ベネチアもこれで最後か:その(1)
また、ベネチア国際映画祭に来てしまった。最初が1992年だから、もう25年前。2001年にイタリア映画祭を始めることになり、99年頃から毎年のように通っていた。その習慣が、今でも続いている。
それでもかつては滞在は長くて1週間弱だった。話題のイタリア映画を数本見て関係者と食事をした後は、ローマで試写を組んでもらった。日経新聞などに報告を書くために、コンペを全部見るようになったのは、4年前。さすがに見ていない映画が賞を取ると困るので、コンペを全部見るのに最低必要な9泊をして、毎日朝から晩まで映画を見る。それがきつくなった。
カンヌの場合は、何もしなくてもコンペには世界から一流監督の作品が集まる。そこに新たに発掘した新人を少しだけ加えたらよい。だから全体にレベルが揃っている。悪く言えばマンネリ。ベネチアやベルリンは、それができない分、あえて特色を出すために毎年変わった作品をかなり入れる。その冒険というか趣味に全部つきあうのがつらい。
それでも大学の教師が年に一度海外に行くのに、時期的には一番いい。何となく夏の終わりになると、ベネチアのリド島を思い出してそわそわしてくる。そして今年も来た。
最初の一番のできごととは、アイフォンのSIMカードをパリで買って、差し替えたこと。去年パリにやってきた教え子がそうしていたのを見て、今回やり方を聞いた。
まずアイフォン上で、SIMロック解除の手続きをやる。これは出発前にやった。パリについて乗り換えの間に、SIMIカードを買った。これは書店のお兄さんに「初めて買う」と言って説明してもらい、2週間ヨーロッパじゅうで使えて電話が2時間、ネットは10ギガまでとなった。ふだんは日本で1月分で7ギガに契約しているから十分なはず。
問題は入れ替え作業で、アイフォンの備品の細いピンを差し込むと、カードがでてきた。その空いた場所に新しいカードを差し込むとおしまい。簡単なようだが、カードは5ミリ四方くらいで本当に小さい。
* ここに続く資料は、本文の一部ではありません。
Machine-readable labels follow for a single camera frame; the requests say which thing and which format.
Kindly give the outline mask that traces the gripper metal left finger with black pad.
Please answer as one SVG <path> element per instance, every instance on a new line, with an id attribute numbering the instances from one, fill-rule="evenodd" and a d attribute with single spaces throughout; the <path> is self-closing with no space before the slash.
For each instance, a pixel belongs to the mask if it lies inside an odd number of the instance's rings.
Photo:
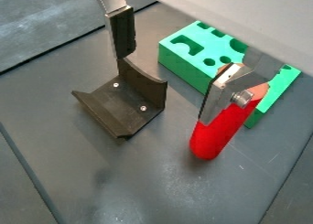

空港で慌ててやるとあぶないので、カフェの広いテーブルに陣取って落ち着いて作業した。
パスワードなどをいれるとすぐにネットにつながってびっくり。もとのカードは大事に保管した。これで40ユーロだから5000円もしない。日本から海外用WIFIをレンタルしたらその倍はかかるし、電話もレストランの予約など日本のアイフォンでやると2週間で2000円くらいかかる。
そのほか、ベネチア空港の船着き場が新しくなっていたり、行きつけのレストラン「ヴァレンチノ」でホタテ料理がなくなっていたりといろいろ変化はあるが、それはまた後日。とりあえずはSIMカード交換万歳だが、電話番号が変わったので、日本から緊急でかけても繋がらないと考えたら少し怖くなった。